LA PRESSE SERA ASSOCIEE DANS LE PROCESSUS 
 
Par ailleurs, Demba Kandji informe que pour cette élection, la presse sera associée au processus pour plus de transparence. «Nous avons cru devoir vous (médias, Ndlr) associer à cet exercice. Parce que, même si vous ne pouvez pas, avec vos caméras et vos appareils photos, être présents dans nos lieux de travail, vous êtes quand même des témoins privilégiés sur qui, nous comptons pour relayer l’information. Les seuls documents sur lesquels nous pouvons, avec pertinence travailler, doivent nous provenir des 45 départements que couvrent nos Commissions départementales de recensement. Ce sont des PV qui sont à la disposition de nos magistrats et des représentants des candidats en lice», soutient-il. Toutefois, souligne le juge, s’il n’est pas possible de s’accorder par le consensus, la loi donne le pouvoir aux trois magistrats de la CNRV de trancher.

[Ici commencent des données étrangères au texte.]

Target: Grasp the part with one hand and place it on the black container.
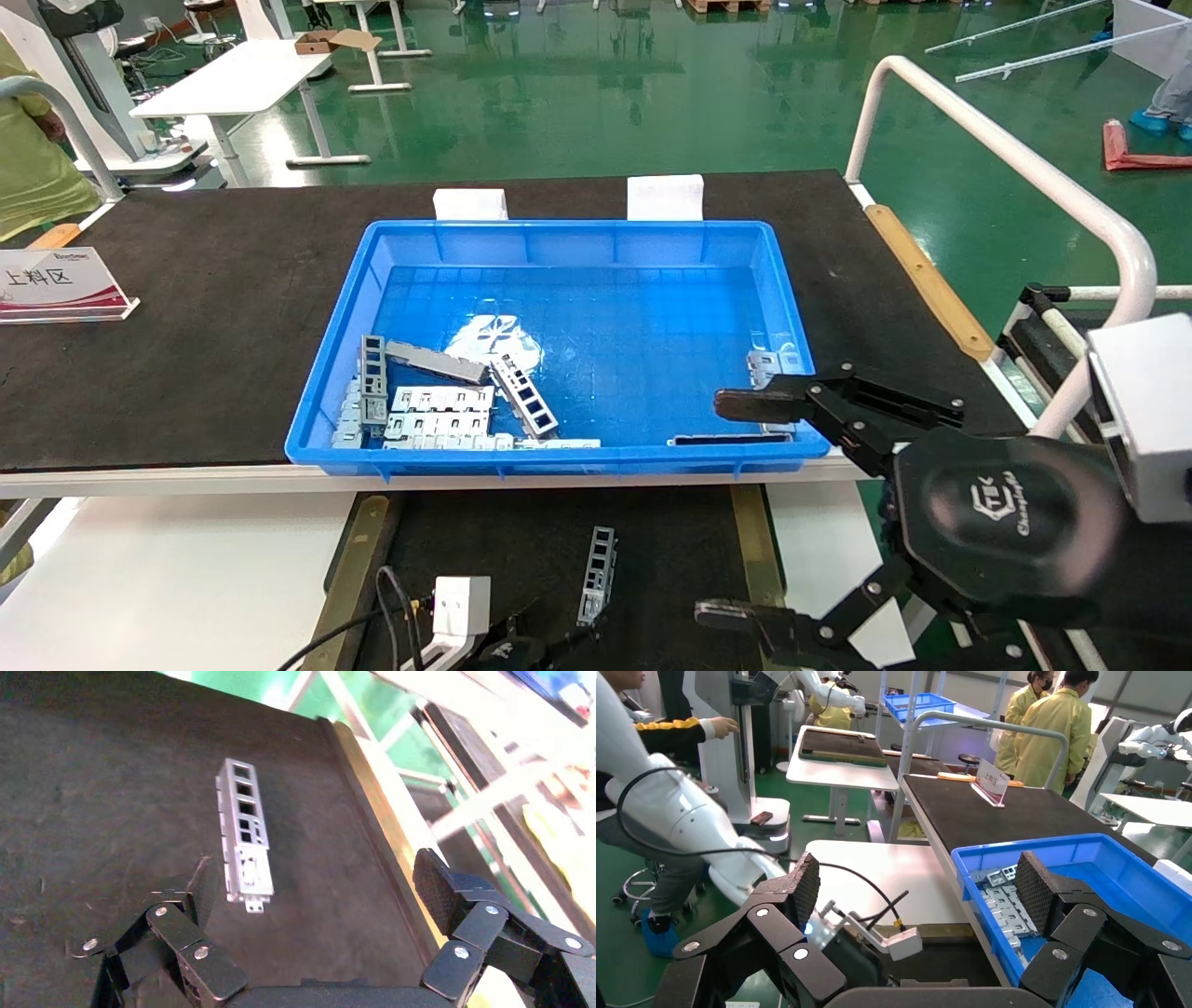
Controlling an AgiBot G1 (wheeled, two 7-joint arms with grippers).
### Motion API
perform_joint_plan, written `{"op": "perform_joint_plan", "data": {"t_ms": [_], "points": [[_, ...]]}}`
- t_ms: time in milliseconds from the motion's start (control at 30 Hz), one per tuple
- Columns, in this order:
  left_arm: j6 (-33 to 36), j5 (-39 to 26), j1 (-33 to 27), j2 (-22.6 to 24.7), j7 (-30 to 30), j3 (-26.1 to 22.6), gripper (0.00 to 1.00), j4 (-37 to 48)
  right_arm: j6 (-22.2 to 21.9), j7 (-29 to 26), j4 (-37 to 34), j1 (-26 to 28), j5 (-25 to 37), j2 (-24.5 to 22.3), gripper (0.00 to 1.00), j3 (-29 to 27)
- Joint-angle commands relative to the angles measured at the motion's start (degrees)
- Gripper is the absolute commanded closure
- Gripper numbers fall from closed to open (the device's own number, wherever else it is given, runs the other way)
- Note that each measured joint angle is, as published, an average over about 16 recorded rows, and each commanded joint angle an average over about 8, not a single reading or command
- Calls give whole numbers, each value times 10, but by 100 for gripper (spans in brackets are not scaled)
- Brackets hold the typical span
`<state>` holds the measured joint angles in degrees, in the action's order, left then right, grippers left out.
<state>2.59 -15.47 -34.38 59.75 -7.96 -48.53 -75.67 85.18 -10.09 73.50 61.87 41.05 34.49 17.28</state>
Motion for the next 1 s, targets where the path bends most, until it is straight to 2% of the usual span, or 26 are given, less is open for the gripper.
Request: {"op": "perform_joint_plan", "data": {"t_ms": [33, 533, 1000], "points": [[19, 1, -6, -21, 1, -15, 0, -2, 0, 0, 0, 0, 0, 0, 0, 0], [179, -13, -97, -161, 62, -114, 0, -12, 0, 0, 0, 0, 0, 0, 0, 0], [274, -40, -152, -236, 84, -139, 0, -15, 0, 0, 0, 0, -1, 0, 0, 1]]}}
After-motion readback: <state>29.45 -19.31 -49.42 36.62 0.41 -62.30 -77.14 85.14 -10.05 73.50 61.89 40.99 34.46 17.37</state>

Et, à charge pour les représentants des coalitions qui trouvent qu’il y a grief d’annexer leurs observations aux procèsverbaux qui seront remis, au plus tard le vendredi 1er mars 2019 à minuit, au Conseil constitutionnel. Interpelé sur les sorties de Mahammed Boun Abdallah Dionne mais aussi de Idrissa Seck et Ousmane Sonko, le juge Kandji répond : «ce sont des politiques, ils sont dans leur droit. Moi, je suis juge».